Here is the official UW press release about Farah’s appointment along with much biographical material:
“Mariana Farah is the Associate Director of Choral Activities at the University of Kansas in Lawrence, Kansas, where she teaches courses in graduate choral literature and conducting, directs the university’s Concert Choir and Women’s Chorale (below bottom), and helps oversee all aspects of the choral program.
Born in Brazil, Farah received her Bachelor of Music degree from the Universidade Estadual de Campinas; her Master’s degree from the University of Iowa; and her Doctor of Musical Arts from the University of Missouri-Kansas City.
Her choirs have successfully performed at the Missouri and Kansas Music Educators Association conventions and at the 2008 and 2018 Southwestern ACDA conferences.
Farah’s research focuses on Brazilian choral music, particularly the a cappella choral works of Ernani Aguiar (b. 1950, below). Her edition of Aguiar’s “Três Motetinos No. 2” has been published by Earthsongs, and she expects to introduce more of his music to the United States through performances, recordings, editions and future publications of his unknown choral literature.
In addition to her work at KU, Farah (below) maintains an active schedule as a clinician for festivals in Brazil and in the U.S., where she is often sought out for her expertise in Brazilian choral music.
Farah has presented at several conferences for the National Association for Music Education and the American Choral Directors Association.
Recent engagements include appearances as a conductor at the 2019 Northwest Kansas Music Educators Association High School Honor Choir; the 2018 Southwestern ACDA conference, 2016 and 2014 Kansas Music Educators Association Convention; Universidade de São Paulo-Ribeirão Preto; Universidade Estadual de Campinas; Universidade Estadual de Maringá; Festival de Música de Londrina; Adams State Honor Choir Festival; the 2015 Kantorei Summer Choral Institute, a residency with the Harvard-Radcliffe Collegium Musicum; and the 2014 Idaho All-State Treble Choir.
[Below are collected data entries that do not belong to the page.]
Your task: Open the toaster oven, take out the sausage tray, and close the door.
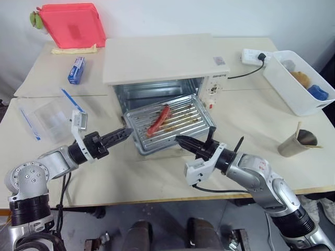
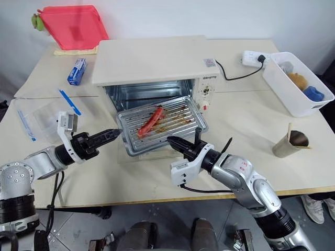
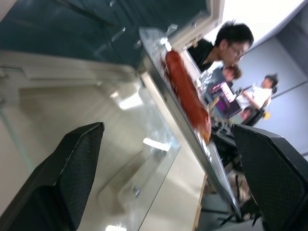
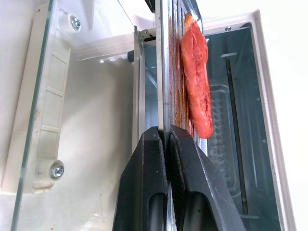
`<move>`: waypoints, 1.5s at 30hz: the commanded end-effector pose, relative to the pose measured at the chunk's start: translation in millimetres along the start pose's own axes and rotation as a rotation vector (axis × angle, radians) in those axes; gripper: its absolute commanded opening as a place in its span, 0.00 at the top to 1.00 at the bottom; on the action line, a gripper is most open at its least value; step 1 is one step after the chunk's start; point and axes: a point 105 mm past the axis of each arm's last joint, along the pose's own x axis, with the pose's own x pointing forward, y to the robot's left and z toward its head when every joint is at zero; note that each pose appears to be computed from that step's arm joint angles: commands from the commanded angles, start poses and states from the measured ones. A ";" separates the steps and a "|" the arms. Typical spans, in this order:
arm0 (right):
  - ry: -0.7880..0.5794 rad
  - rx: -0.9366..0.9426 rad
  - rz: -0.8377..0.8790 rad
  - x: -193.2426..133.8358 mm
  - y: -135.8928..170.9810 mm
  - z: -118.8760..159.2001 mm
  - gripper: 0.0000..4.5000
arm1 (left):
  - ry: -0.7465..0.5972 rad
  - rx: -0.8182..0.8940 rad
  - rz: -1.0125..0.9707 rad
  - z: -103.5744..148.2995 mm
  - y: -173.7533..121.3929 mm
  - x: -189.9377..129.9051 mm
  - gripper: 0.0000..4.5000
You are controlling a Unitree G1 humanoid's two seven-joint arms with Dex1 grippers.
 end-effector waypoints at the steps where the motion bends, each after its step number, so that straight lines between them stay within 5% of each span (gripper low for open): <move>1: -0.059 -0.023 -0.011 -1.4 -9.7 4.2 0.99 | -0.009 -0.067 -0.012 4.0 -3.7 3.2 0.00; 4: -0.086 -0.036 -0.002 -0.3 -9.8 6.1 0.99 | -0.021 -0.122 -0.006 4.5 -1.0 7.4 0.00; 7: -0.106 -0.040 0.005 1.1 -9.7 8.4 1.00 | -0.029 -0.159 -0.004 4.3 0.2 11.8 0.13; 20: -0.166 -0.035 0.030 8.2 -9.9 14.0 1.00 | -0.013 -0.293 -0.045 -12.9 -9.0 24.5 1.00; 25: -0.182 0.062 0.050 5.7 -9.5 12.7 1.00 | -0.062 -0.385 -0.061 -11.2 -14.4 25.1 1.00; 36: -0.193 0.360 0.134 -38.6 -6.2 -18.5 0.22 | -0.230 -0.428 -0.081 -13.6 -14.2 -34.8 1.00; 41: -0.133 0.529 0.127 -55.7 -5.7 -51.0 0.22 | -0.257 -0.431 -0.042 -34.3 -19.4 -78.5 1.00; 45: -0.057 0.737 0.114 -63.4 2.6 -79.2 0.43 | -0.315 -0.454 -0.010 -49.8 -23.2 -98.3 1.00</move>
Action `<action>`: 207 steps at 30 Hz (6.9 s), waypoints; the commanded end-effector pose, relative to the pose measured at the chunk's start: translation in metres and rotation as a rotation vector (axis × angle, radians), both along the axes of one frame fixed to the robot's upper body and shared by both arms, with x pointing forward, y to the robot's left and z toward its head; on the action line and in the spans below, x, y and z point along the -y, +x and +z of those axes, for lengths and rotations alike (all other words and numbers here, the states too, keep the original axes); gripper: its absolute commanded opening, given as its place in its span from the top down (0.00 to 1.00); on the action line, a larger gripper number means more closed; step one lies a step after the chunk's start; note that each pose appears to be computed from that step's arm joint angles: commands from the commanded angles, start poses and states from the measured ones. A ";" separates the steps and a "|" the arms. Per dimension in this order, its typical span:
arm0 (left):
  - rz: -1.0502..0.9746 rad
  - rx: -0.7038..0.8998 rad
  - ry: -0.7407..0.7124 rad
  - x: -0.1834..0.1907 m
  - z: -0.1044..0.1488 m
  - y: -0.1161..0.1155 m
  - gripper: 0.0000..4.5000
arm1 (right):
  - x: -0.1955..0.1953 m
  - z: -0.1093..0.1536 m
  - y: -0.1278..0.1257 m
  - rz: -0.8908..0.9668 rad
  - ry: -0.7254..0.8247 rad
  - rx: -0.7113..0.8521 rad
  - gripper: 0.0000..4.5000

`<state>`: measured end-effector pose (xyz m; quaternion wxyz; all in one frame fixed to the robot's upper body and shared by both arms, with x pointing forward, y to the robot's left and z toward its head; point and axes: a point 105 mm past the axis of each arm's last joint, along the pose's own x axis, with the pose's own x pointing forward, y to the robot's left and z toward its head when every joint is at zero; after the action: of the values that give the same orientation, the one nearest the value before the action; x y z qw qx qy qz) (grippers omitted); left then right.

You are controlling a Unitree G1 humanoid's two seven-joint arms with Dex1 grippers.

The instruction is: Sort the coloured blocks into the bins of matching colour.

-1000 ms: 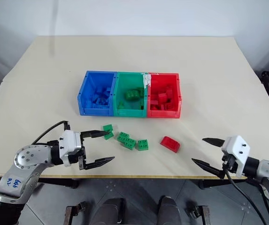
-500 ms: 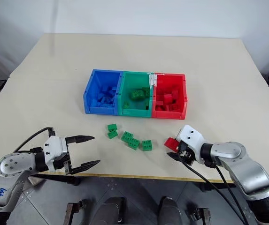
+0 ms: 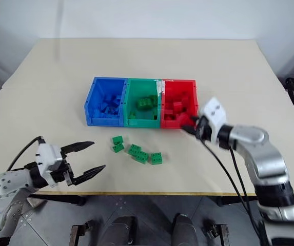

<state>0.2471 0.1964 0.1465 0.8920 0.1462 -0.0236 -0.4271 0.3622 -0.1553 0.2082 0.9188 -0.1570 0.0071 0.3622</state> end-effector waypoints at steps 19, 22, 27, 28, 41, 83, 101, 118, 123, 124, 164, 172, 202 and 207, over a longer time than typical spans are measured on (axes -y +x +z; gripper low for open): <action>-0.153 0.028 0.071 0.027 0.006 0.000 0.00 | 0.058 -0.024 -0.050 0.281 -0.153 0.113 0.08; -0.211 0.035 0.054 0.040 0.007 0.003 0.00 | 0.077 -0.048 -0.074 0.337 -0.234 -0.016 0.08; -0.263 -0.010 0.060 0.043 -0.001 0.003 0.00 | 0.063 -0.056 -0.078 0.408 -0.237 -0.104 0.08; -0.258 -0.013 0.064 0.041 -0.002 0.004 0.00 | 0.052 -0.055 -0.076 0.440 -0.230 -0.101 0.08; -0.099 -0.078 0.133 -0.009 -0.011 -0.020 0.00 | -0.084 -0.080 -0.073 0.691 -0.414 -0.195 0.08; -0.119 0.004 0.073 0.018 0.007 -0.006 0.00 | -0.010 -0.005 -0.029 0.325 -0.006 0.023 0.00; -0.029 0.005 0.104 -0.008 -0.003 -0.006 0.00 | -0.110 -0.084 -0.088 0.547 -0.143 -0.262 0.00; 0.083 -0.027 0.103 -0.023 -0.007 -0.032 0.00 | -0.138 -0.079 -0.062 0.483 -0.156 -0.190 0.67; 0.104 -0.006 0.093 -0.026 -0.004 -0.030 0.00 | -0.135 -0.037 -0.049 0.490 -0.040 -0.123 0.67; 0.114 0.000 0.089 -0.028 -0.003 -0.029 0.00 | -0.136 -0.023 -0.044 0.482 0.012 -0.105 0.67; -0.338 -0.042 0.330 0.039 0.012 0.031 0.00 | 0.016 -0.047 -0.101 0.572 -0.034 -0.039 0.00; -0.456 -0.040 0.555 0.082 -0.011 0.070 0.00 | 0.009 -0.046 -0.116 0.558 -0.030 -0.055 0.00; -0.118 0.154 0.122 0.120 0.084 0.169 0.51 | 0.024 -0.013 -0.104 0.187 0.219 0.199 0.00; -0.138 0.159 0.095 0.113 0.083 0.163 0.19 | 0.016 -0.013 -0.102 0.237 0.206 0.190 0.00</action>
<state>0.4149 0.0777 0.2108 0.8483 0.2203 -0.0434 -0.4796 0.2635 -0.1769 0.1853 0.8891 -0.0784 -0.1187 0.4351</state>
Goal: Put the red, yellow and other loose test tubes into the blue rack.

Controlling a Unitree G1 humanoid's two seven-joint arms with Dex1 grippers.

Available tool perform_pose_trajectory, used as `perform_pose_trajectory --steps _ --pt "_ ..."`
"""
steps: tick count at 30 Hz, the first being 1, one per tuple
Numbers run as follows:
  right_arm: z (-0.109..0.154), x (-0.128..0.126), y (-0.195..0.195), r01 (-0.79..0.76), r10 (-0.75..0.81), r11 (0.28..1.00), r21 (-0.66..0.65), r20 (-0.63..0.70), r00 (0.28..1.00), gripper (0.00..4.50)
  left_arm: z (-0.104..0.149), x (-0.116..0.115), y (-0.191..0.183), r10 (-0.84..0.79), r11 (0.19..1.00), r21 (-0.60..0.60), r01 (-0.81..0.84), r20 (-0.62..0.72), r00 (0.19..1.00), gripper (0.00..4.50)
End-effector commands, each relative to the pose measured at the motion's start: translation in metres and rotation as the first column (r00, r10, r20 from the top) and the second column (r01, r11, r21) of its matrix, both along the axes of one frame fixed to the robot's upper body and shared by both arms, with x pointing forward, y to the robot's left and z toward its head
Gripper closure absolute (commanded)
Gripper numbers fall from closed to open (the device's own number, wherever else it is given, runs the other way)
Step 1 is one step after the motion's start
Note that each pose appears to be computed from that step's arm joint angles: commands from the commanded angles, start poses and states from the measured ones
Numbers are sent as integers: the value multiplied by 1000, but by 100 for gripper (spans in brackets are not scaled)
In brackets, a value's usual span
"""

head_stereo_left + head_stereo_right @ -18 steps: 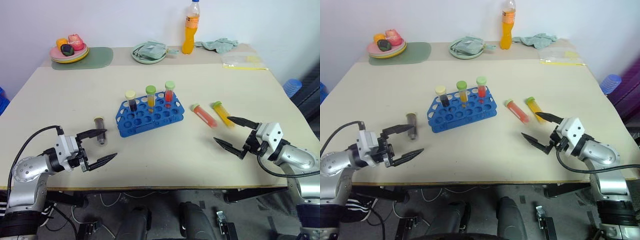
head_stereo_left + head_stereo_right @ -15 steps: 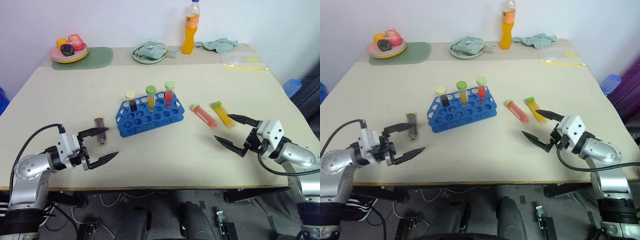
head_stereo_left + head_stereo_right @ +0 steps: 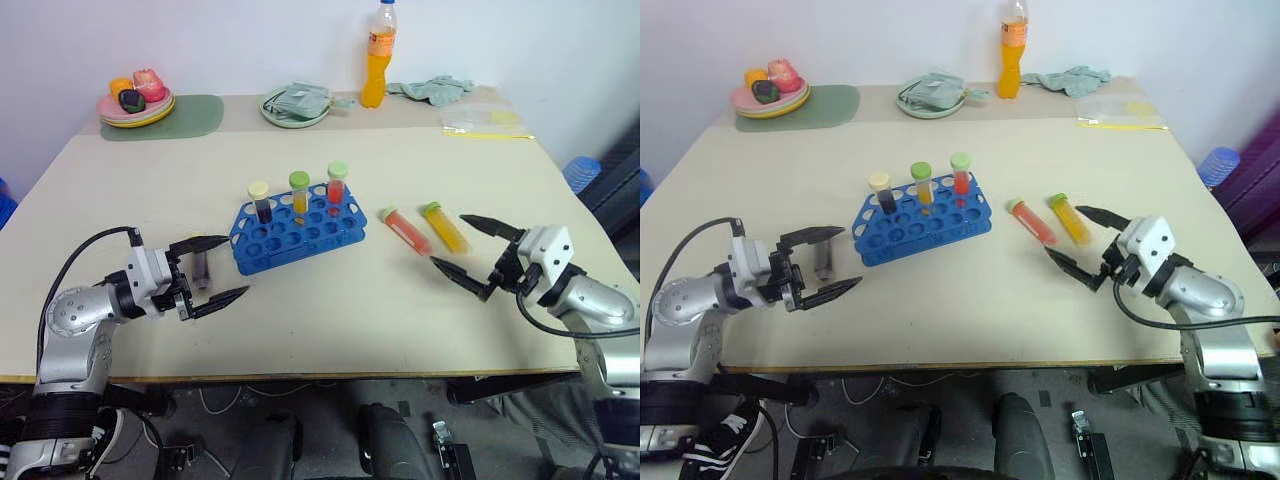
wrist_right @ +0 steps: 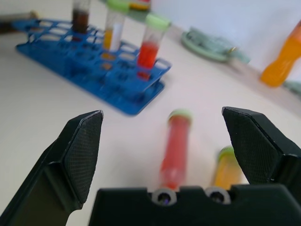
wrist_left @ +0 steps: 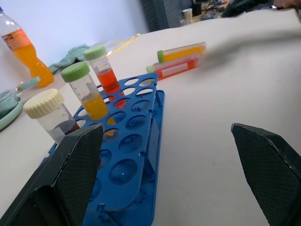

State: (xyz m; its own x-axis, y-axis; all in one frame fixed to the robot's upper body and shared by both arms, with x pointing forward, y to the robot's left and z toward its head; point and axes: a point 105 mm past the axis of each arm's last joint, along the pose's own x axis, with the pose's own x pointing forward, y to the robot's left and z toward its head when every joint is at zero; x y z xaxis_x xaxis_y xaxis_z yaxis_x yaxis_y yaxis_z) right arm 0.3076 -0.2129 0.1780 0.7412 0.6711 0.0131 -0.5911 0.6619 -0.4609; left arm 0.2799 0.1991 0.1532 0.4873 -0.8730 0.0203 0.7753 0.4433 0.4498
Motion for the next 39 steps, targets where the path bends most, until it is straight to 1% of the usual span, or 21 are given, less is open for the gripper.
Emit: perform_pose_trajectory --steps 1,4,8,9,10,12,14,15,18,20,22,23,24,28,29,31,34,39 --pt "13 6 8 6 -7 999 33 32 999 0 6 -3 -1 13 1000 -18 -12 35 999 3" --pt "16 13 9 44 -44 999 27 -11 999 0 9 -3 -7 -14 1000 -17 14 26 1000 3" --pt "19 25 10 121 -116 992 37 -108 987 0 10 -1 -11 -39 999 -6 39 19 999 3" --pt "18 28 10 147 -143 989 19 -136 980 0 10 0 -10 -40 999 -6 40 20 999 3" --pt "17 33 7 176 -179 984 -32 -146 973 0 11 0 -11 -42 999 -8 42 21 999 3" --pt "13 44 1 235 -250 968 -90 -230 941 0 11 0 -14 -45 999 -10 45 21 999 3" --pt "18 53 0 274 -288 958 -89 -328 900 0 8 0 -16 -49 999 -5 49 16 999 3" --pt "23 55 3 270 -282 959 -83 -344 896 0 7 -1 -16 -51 999 -1 51 14 999 3" --pt "27 62 9 261 -315 948 -181 -424 849 0 9 -2 -20 -58 998 5 58 22 998 3" --pt "34 68 17 260 -317 948 -183 -475 821 0 13 -1 -22 -61 998 3 61 34 998 3" --pt "37 73 33 255 -293 955 -149 -575 763 0 17 -1 -23 -61 998 -7 61 44 997 3" --pt "35 73 40 238 -290 957 -167 -604 742 0 18 -1 -23 -58 998 -7 59 47 997 3" --pt "29 76 45 251 -313 949 -189 -640 702 0 18 -2 -23 -54 998 -7 55 47 997 3" --pt "12 86 50 309 -389 919 -247 -706 592 0 16 -9 -24 -44 999 -5 45 47 998 3" --pt "9 88 51 316 -401 913 -259 -711 577 0 15 -11 -25 -42 999 -5 42 47 998 3" --pt "6 89 53 321 -413 907 -273 -721 556 0 15 -14 -25 -34 999 -7 34 46 998 3" --pt "-2 95 49 346 -476 877 -334 -697 536 0 11 -19 -24 -7 1000 -15 8 40 999 3" --pt "-3 99 48 350 -502 864 -362 -679 536 0 8 -24 -25 14 1000 -18 -14 35 999 3"
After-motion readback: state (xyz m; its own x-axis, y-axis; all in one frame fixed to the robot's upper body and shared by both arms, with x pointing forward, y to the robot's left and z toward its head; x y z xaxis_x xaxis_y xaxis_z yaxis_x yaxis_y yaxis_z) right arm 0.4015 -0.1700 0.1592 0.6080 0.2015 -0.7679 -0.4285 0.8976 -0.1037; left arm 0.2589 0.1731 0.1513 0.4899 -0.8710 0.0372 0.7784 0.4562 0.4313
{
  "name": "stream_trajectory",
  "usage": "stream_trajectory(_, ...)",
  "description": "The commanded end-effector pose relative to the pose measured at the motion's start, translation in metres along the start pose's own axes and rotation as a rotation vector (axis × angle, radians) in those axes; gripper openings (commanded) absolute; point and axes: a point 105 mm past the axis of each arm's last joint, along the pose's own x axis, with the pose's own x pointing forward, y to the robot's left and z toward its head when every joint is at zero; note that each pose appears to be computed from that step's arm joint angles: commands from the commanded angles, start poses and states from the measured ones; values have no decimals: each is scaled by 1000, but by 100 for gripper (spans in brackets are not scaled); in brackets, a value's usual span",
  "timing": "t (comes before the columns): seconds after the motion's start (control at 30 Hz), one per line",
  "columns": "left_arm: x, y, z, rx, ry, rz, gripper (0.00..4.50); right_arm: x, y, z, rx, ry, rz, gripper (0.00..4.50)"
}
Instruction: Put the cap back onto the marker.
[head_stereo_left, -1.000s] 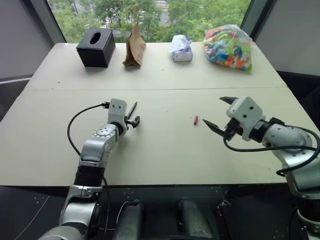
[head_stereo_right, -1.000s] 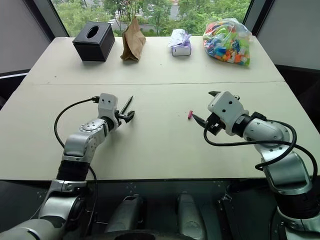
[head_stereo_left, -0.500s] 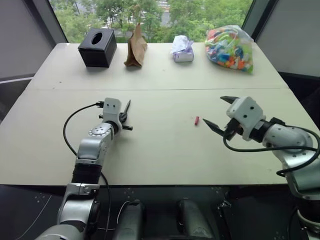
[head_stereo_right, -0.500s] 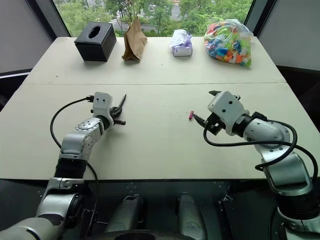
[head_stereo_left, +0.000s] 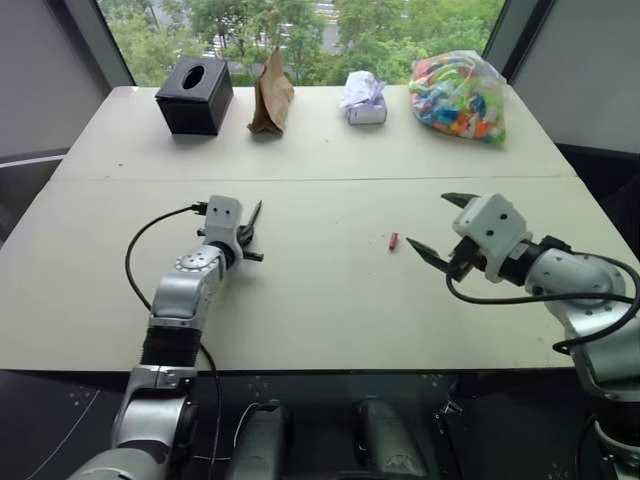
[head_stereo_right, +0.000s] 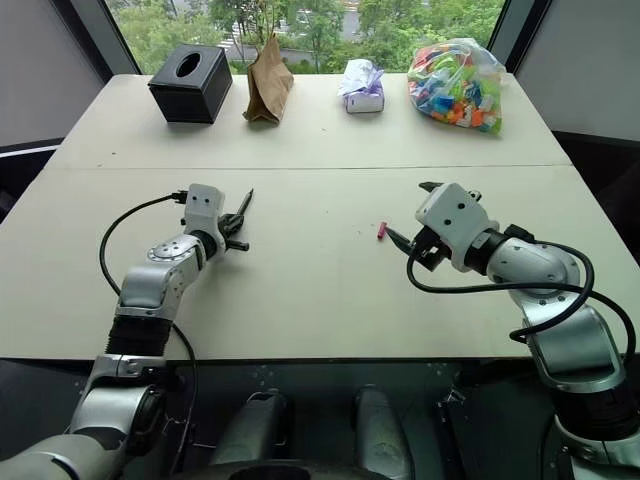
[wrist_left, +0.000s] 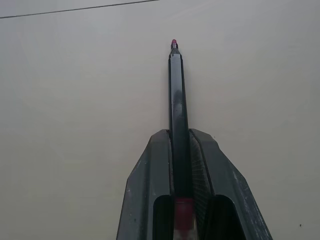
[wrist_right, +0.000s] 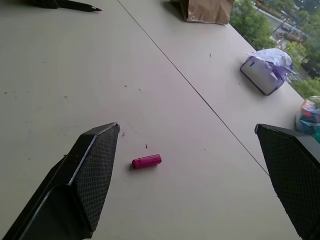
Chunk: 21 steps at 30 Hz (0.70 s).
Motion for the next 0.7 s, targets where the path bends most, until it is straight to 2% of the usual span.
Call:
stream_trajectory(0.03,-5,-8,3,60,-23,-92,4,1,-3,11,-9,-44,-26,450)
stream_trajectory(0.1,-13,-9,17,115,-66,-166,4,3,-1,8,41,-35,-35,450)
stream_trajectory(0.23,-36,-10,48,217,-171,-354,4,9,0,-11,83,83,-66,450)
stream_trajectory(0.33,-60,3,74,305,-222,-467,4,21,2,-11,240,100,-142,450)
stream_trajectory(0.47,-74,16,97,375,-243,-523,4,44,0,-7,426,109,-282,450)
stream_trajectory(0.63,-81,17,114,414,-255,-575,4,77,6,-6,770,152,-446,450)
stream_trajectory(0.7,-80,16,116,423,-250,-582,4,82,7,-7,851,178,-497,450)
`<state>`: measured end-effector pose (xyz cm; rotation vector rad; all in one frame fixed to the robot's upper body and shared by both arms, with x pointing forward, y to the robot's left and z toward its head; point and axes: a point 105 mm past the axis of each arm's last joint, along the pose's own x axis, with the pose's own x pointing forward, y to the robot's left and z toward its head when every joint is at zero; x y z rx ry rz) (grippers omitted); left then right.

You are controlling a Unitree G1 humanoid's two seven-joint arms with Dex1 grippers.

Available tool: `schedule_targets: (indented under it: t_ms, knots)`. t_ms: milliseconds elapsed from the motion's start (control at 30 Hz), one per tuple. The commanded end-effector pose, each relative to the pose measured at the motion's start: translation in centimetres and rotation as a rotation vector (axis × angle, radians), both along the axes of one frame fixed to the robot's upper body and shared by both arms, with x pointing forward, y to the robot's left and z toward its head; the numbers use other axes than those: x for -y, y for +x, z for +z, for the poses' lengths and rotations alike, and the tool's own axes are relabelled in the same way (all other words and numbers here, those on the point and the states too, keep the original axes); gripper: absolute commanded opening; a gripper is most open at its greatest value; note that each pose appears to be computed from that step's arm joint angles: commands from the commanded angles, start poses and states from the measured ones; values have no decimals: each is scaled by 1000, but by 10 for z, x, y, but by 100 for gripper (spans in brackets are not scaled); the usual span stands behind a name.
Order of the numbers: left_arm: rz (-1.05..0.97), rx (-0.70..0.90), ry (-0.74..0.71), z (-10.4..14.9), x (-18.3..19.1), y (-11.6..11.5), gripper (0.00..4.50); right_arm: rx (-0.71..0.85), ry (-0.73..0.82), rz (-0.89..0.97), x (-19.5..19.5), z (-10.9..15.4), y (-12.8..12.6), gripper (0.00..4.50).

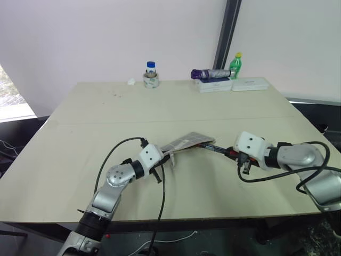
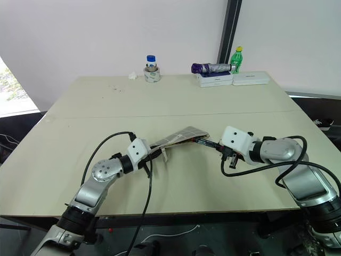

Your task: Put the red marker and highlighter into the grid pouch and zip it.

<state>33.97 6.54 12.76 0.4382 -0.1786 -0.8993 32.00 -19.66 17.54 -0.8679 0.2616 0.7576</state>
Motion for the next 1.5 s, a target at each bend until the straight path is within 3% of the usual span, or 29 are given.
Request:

Farah is the music director at First Presbyterian Church in Lawrence, Kansas, where she directs the Chancel Choir and oversees a thriving music program. She also serves as the interim 2019-20 conductor for the Wichita Chamber Chorale (below) and as a board member of the National Collegiate Choral Organization.
She has served as the president elect (2018-2020) and R&R Chair for Ethnic and Multicultural Perspectives (2014-2018) for the ACDA Southwestern Division.
As a singer, Farah performed with the Kansas City Te Deum Chamber Choir (2015-2018) and participated in their 2016 recording of Brahms’ “A German Requiem” (Centaur Records). The recording was recognized by The American Prize, naming Te Deum a semi-finalist for best Choral Performance (community division) for the 2019-20 contest.